» EXERCISE REQUIREMENTS: Can you transcribe the data exactly? Leave the pictures out.
===== SUPPLIED ENTRIES =====
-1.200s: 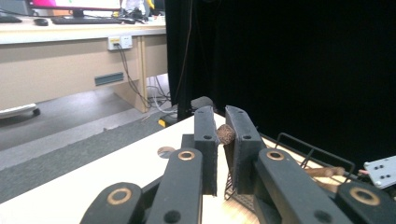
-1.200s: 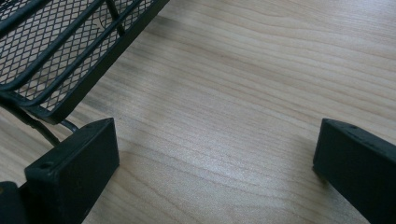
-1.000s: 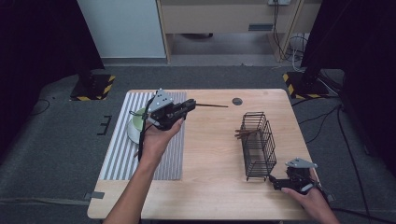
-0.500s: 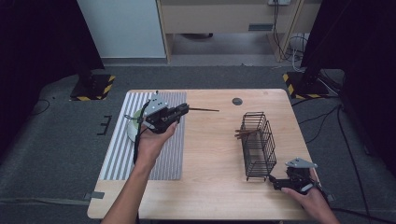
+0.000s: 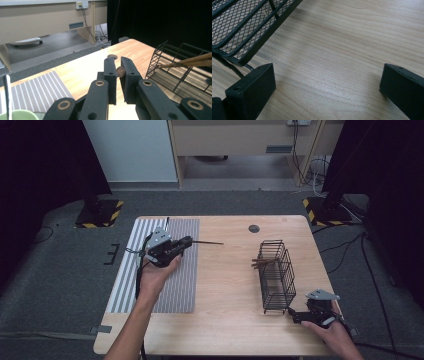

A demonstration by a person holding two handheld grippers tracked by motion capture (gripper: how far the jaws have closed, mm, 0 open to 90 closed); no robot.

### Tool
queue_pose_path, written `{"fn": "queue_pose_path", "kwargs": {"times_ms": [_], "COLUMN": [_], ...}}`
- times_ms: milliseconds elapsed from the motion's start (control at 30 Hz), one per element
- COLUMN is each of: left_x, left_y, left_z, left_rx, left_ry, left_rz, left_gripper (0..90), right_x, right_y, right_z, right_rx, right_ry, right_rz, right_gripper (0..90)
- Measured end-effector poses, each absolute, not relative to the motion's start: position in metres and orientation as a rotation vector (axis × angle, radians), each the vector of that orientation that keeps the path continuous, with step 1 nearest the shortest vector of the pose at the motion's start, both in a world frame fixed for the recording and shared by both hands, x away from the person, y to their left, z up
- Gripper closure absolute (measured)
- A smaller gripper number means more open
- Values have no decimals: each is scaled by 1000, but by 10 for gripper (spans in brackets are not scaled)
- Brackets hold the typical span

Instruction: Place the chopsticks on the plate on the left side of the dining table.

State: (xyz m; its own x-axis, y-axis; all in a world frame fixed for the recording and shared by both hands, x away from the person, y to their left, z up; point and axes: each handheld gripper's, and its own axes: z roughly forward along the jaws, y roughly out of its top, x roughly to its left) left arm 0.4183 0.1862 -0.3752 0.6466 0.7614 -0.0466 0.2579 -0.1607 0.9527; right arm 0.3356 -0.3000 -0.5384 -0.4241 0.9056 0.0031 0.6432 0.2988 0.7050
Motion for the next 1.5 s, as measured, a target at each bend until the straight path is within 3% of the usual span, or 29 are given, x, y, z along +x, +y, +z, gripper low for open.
{"fn": "queue_pose_path", "kwargs": {"times_ms": [1500], "left_x": [412], "left_y": [235], "left_z": [-420], "left_rx": [1705], "left_ry": [984], "left_rz": [571], "left_gripper": [832], "right_x": [335], "right_y": [-300], "right_z": [-538], "right_rx": [1389], "right_ry": [2172], "right_rz": [899], "right_gripper": [4]}}
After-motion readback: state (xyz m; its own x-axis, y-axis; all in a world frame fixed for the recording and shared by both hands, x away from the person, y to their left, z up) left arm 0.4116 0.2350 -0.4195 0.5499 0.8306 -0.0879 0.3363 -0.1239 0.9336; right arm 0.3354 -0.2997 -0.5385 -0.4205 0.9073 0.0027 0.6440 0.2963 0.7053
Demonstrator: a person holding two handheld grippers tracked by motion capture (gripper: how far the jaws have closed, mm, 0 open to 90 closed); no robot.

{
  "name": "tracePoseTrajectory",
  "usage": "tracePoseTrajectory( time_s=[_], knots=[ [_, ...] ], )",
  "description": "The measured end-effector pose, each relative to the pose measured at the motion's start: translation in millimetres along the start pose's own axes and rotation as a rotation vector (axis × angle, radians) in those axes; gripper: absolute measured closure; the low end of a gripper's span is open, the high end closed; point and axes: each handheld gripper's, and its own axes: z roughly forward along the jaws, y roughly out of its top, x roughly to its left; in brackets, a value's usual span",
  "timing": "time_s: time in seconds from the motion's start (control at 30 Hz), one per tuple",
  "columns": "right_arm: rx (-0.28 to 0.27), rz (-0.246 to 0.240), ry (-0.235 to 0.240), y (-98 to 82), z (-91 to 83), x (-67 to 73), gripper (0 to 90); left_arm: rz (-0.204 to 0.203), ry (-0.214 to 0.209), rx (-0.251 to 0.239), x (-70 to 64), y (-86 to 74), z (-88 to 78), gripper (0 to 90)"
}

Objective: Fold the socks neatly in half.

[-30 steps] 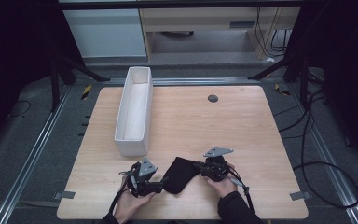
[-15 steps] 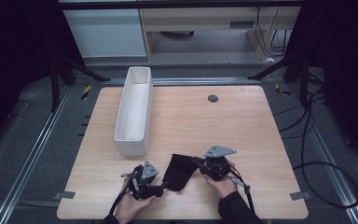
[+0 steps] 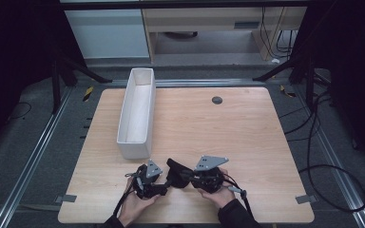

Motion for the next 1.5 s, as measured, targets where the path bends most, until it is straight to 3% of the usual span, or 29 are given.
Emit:
tracePoseTrajectory(
  time_s=[0.1,0.33,0.5,0.6,0.77,0.87,0.97,1.1,1.3,1.5],
  knots=[
    [0.031,-0.015,0.015,-2.1,0.5,4.4,84.1,0.006,0.006,0.000,-0.8,0.1,0.3,39.7],
    [0.115,0.006,0.055,-13.4,8.1,7.4,83.7,0.013,0.019,0.017,-0.2,-0.2,2.5,40.0],
    [0.109,0.008,0.049,-14.3,10.2,9.4,82.8,-0.023,0.018,-0.023,9.5,4.3,-10.4,39.9],
    [0.105,0.022,0.052,-16.6,10.6,10.4,82.3,-0.075,0.003,-0.071,17.1,15.4,-19.3,39.9],
    [0.110,0.021,0.048,-18.3,11.3,14.0,81.5,-0.059,-0.021,-0.107,13.1,45.0,-12.0,39.4],
    [0.113,0.022,0.052,-18.9,11.2,14.2,80.9,-0.056,-0.024,-0.082,12.7,53.5,-0.1,38.8],
    [0.118,0.024,0.048,-19.5,10.6,14.6,80.3,-0.055,-0.030,-0.036,13.8,49.2,7.3,38.4],
    [0.126,0.016,0.033,-20.0,10.9,15.4,79.3,-0.055,-0.031,-0.024,16.1,36.1,2.9,38.6],
    [0.136,0.008,-0.052,-19.9,8.8,12.9,75.0,-0.066,-0.039,-0.023,19.1,20.8,-6.8,38.3],
    [0.076,0.007,-0.120,-16.9,3.3,7.4,66.6,-0.057,-0.045,-0.026,14.2,12.6,-11.4,38.0]
  ],
)
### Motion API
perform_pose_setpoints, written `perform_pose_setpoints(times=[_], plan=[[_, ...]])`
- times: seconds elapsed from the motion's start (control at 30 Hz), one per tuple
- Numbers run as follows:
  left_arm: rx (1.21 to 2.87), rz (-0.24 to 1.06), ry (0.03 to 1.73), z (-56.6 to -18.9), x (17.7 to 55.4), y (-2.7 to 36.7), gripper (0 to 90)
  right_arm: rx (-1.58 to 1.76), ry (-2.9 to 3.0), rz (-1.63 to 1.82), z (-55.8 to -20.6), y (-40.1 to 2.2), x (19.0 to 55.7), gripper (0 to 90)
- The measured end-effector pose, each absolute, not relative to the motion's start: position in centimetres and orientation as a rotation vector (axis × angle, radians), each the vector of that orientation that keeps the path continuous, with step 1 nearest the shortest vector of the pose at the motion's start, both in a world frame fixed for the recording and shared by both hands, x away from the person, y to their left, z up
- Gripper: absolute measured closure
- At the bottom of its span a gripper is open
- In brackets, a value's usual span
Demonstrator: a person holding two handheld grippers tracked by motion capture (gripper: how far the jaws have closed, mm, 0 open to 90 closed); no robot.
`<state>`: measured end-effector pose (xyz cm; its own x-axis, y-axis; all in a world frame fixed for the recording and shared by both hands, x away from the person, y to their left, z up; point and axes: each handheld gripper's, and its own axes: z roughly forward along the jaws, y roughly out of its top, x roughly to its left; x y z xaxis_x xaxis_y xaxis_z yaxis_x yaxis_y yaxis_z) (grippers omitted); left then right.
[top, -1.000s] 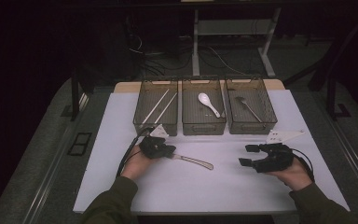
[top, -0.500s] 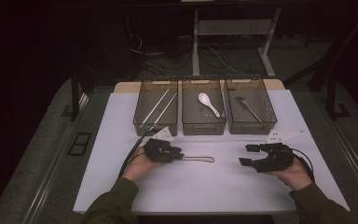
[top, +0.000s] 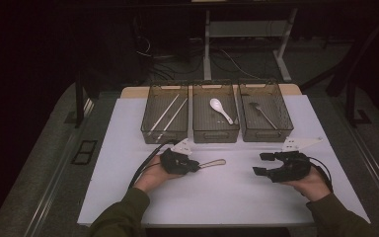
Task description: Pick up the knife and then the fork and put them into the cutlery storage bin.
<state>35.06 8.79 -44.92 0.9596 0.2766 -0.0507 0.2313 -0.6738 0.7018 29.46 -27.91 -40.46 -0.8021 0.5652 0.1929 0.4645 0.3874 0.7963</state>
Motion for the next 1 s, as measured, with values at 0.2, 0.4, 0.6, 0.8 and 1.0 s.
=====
» RESPONSE TO THIS EXERCISE:
-1.200s: 
-1.200s: 
-1.000s: 
-0.500s: 
+0.000s: 

A demonstration by a person holding two handheld grippers tracked by motion capture (gripper: how far the jaws have closed, mm, 0 open to 90 closed); no robot.

### Tool
queue_pose_path, written `{"fn": "queue_pose_path", "kwargs": {"times_ms": [_], "COLUMN": [_], ...}}`
- times_ms: milliseconds elapsed from the motion's start (control at 30 Hz), one per element
- COLUMN is each of: left_x, left_y, left_z, left_rx, left_ry, left_rz, left_gripper (0..90), right_x, right_y, right_z, right_rx, right_ry, right_rz, right_gripper (0..90)
- Measured end-effector poses, each absolute, not relative to the motion's start: position in metres and orientation as a rotation vector (axis × angle, radians), each the vector of that orientation that keeps the path continuous, with step 1 nearest the shortest vector of the pose at the motion's start, both in a world frame fixed for the recording and shared by both hands, x away from the person, y to their left, z up
- Gripper closure absolute (measured)
- A smaller gripper number means more open
- Values have no decimals: each is scaled by 1000, but by 10 for gripper (spans in brackets are not scaled)
- Brackets hold the typical span

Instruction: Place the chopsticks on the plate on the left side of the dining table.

State: (xyz m; its own x-axis, y-axis; all in a world frame fixed for the recording and shared by both hands, x away from the person, y to their left, z up; point and axes: each handheld gripper's, and its own axes: z roughly forward along the jaws, y roughly out of its top, x roughly to its left) left arm 0.4183 0.1862 -0.3752 0.6466 0.7614 -0.0466 0.2579 -0.1607 0.9527; right arm 0.3356 -0.3000 -0.5384 -0.4241 0.9056 0.0031 0.6432 0.2988 0.7050
Motion for the next 1.5 s, as measured, a target at each bend until the straight path is within 3% of the usual span, or 29 are given, x, y, z along +x, +y, +z, gripper low for open.
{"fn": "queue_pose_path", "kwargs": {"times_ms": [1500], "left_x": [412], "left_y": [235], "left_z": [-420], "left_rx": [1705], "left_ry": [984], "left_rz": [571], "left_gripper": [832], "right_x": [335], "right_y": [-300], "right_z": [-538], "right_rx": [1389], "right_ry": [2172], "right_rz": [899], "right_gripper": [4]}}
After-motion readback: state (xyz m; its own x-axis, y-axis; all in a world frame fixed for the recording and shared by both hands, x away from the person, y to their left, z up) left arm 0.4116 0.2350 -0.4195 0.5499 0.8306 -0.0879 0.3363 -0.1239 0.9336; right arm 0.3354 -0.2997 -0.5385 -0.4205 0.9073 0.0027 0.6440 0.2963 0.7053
Demonstrator: a person holding two handheld grippers tracked by motion capture (gripper: how far the jaws have closed, mm, 0 open to 90 closed); no robot.

{
  "name": "tracePoseTrajectory",
  "usage": "tracePoseTrajectory( time_s=[_], knots=[ [_, ...] ], )",
  "description": "The measured end-effector pose, each relative to the pose measured at the motion's start: translation in millimetres along the start pose's own axes and rotation as a rotation vector (axis × angle, radians) in those axes; gripper: absolute measured closure; the low end of a gripper's span is open, the high end closed; point and axes: each handheld gripper's, and its own axes: z roughly forward along the jaws, y roughly out of its top, x roughly to its left; in brackets, a value's usual span",
  "timing": "time_s: time in seconds from the motion's start (control at 30 Hz), one per tuple",
  "columns": "right_arm: rx (-0.28 to 0.27), rz (-0.246 to 0.240), ry (-0.235 to 0.240), y (-98 to 82), z (-91 to 83), x (-67 to 73), gripper (0 to 90); left_arm: rz (-0.204 to 0.203), ry (-0.214 to 0.209), rx (-0.251 to 0.239), x (-70 to 64), y (-86 to 74), z (-88 to 78), gripper (0 to 90)"
}

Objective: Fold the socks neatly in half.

[-30 steps] 
[-15 steps] 
[+0 steps] 

Motion for the next 1.5 s, as measured, targets where the path bends most, until it is straight to 3% of the usual span, or 29 are given.
Emit:
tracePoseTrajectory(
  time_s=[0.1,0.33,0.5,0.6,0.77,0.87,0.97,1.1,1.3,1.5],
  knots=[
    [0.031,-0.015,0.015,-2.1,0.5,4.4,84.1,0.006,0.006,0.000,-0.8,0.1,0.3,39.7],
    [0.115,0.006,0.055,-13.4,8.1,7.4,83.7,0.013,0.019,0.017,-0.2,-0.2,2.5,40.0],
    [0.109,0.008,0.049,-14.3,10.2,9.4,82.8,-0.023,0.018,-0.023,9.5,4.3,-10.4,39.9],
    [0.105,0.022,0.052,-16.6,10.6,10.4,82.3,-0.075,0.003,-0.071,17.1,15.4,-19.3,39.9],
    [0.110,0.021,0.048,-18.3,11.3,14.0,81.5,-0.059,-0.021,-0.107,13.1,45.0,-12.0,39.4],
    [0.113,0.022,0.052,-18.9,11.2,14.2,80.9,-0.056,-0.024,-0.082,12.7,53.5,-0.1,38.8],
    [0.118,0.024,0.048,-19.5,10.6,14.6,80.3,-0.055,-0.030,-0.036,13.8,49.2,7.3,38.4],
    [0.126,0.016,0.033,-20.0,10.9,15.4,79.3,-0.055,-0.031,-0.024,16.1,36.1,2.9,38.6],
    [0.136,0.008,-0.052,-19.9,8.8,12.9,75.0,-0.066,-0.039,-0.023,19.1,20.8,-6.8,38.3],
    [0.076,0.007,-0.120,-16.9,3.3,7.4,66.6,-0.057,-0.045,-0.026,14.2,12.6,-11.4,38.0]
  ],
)
### Motion API
perform_pose_setpoints, written `perform_pose_setpoints(times=[_], plan=[[_, ...]])`
- times: seconds elapsed from the motion's start (control at 30 Hz), one per tuple
- Numbers run as follows:
  left_arm: rx (1.21 to 2.87), rz (-0.24 to 1.06), ry (0.03 to 1.73), z (-56.6 to -18.9), x (17.7 to 55.4), y (-2.7 to 36.7), gripper (0 to 90)
  right_arm: rx (-1.58 to 1.76), ry (-2.9 to 3.0), rz (-1.63 to 1.82), z (-55.8 to -20.6), y (-40.1 to 2.2), x (19.0 to 55.7), gripper (0 to 90)
- The measured end-effector pose, each absolute, not relative to the motion's start: position in centimetres and orientation as a rotation vector (axis × angle, radians), each the vector of that orientation that keeps the path continuous, with step 1 nearest the shortest vector of the pose at the motion's start, both in a world frame fixed for the recording and shared by both hands, x away from the person, y to their left, z up
- Gripper: absolute measured closure
- At the bottom of its span a gripper is open
- In brackets, a value's usual span
Demonstrator: a person holding two handheld grippers tracked by motion capture (gripper: how far the jaws have closed, mm, 0 open to 90 closed); no robot.
`<state>`: measured end-effector pose (xyz cm; its own x-axis, y-axis; all in a world frame fixed for the recording and shared by both hands, x away from the person, y to their left, z up; point and axes: each handheld gripper's, and its own axes: z roughly forward along the jaws, y roughly out of its top, x roughly to its left; x y z xaxis_x xaxis_y xaxis_z yaxis_x yaxis_y yaxis_z) (grippers omitted); left then right.
[top, -1.000s] 
[top, -0.500s] 
[top, +0.000s] 
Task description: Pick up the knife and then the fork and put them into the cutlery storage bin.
<state>35.06 8.79 -44.92 0.9596 0.2766 -0.0507 0.2313 -0.6738 0.7018 29.46 -27.91 -40.46 -0.8021 0.5652 0.1929 0.4645 0.3874 0.7963</state>
Motion for the next 1 s, as measured, with values at 0.2, 0.4, 0.6, 0.8 and 1.0 s.

That completes the output for this exercise.